--- WORK REQUEST ---
Print, exactly as they appear in the listing below, the lines from the line with "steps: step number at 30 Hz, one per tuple" to the line with "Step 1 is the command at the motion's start", with both end lines kept.

--- EXERCISE DATA ---
────────────────
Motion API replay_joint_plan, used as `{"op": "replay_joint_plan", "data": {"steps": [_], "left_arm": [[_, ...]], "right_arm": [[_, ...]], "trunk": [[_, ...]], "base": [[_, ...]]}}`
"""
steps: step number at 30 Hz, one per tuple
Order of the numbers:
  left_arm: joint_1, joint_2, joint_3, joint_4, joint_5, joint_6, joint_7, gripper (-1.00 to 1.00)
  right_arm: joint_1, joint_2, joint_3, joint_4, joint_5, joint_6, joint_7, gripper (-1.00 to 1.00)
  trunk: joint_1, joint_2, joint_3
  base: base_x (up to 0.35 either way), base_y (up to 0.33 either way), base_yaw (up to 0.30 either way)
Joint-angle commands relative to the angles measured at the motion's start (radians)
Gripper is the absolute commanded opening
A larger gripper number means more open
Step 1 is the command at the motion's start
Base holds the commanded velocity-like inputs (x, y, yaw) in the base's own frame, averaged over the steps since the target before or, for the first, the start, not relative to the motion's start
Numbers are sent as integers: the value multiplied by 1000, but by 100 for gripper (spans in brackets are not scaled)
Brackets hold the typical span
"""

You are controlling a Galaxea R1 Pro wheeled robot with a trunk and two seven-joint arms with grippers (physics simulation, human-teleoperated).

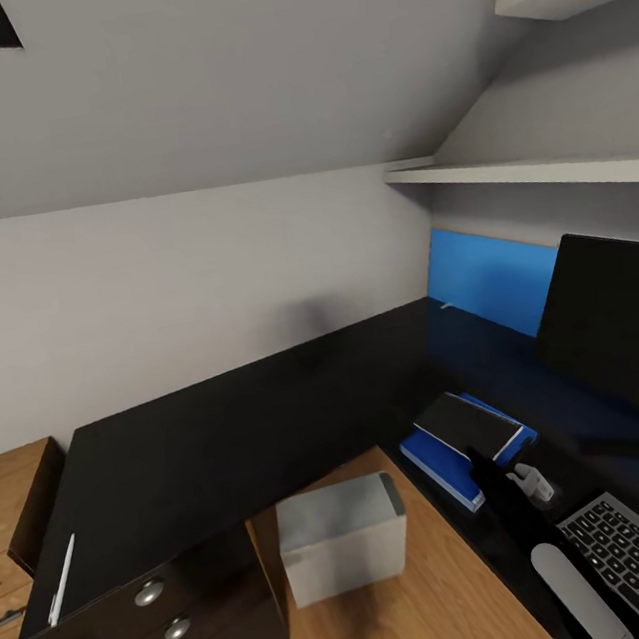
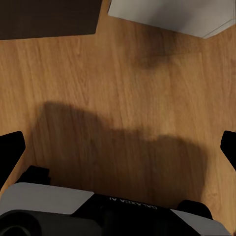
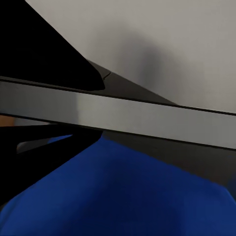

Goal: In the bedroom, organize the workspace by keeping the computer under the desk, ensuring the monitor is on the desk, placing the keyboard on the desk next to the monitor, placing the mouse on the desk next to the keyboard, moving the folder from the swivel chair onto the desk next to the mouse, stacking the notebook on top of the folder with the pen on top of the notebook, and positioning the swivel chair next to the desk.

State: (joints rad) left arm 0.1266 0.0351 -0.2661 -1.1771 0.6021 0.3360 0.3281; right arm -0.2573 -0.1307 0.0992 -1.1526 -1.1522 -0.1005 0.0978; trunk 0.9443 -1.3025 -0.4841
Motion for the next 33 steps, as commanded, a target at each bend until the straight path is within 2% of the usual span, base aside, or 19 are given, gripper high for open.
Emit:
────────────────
--- RESULT BELOW ---
steps: step number at 30 Hz, one per tuple
Order of the numbers:
  left_arm: joint_1, joint_2, joint_3, joint_4, joint_5, joint_6, joint_7, gripper (-1.00 to 1.00)
  right_arm: joint_1, joint_2, joint_3, joint_4, joint_5, joint_6, joint_7, gripper (-1.00 to 1.00)
  trunk: joint_1, joint_2, joint_3
  base: base_x (up to 0.35 either way), base_y (up to 0.33 either way), base_yaw (up to 0.30 either way)
Joint-angle commands relative to the angles measured at the motion's start (radians)
Gripper is the absolute commanded opening
A larger gripper number means more open
Step 1 is the command at the motion's start

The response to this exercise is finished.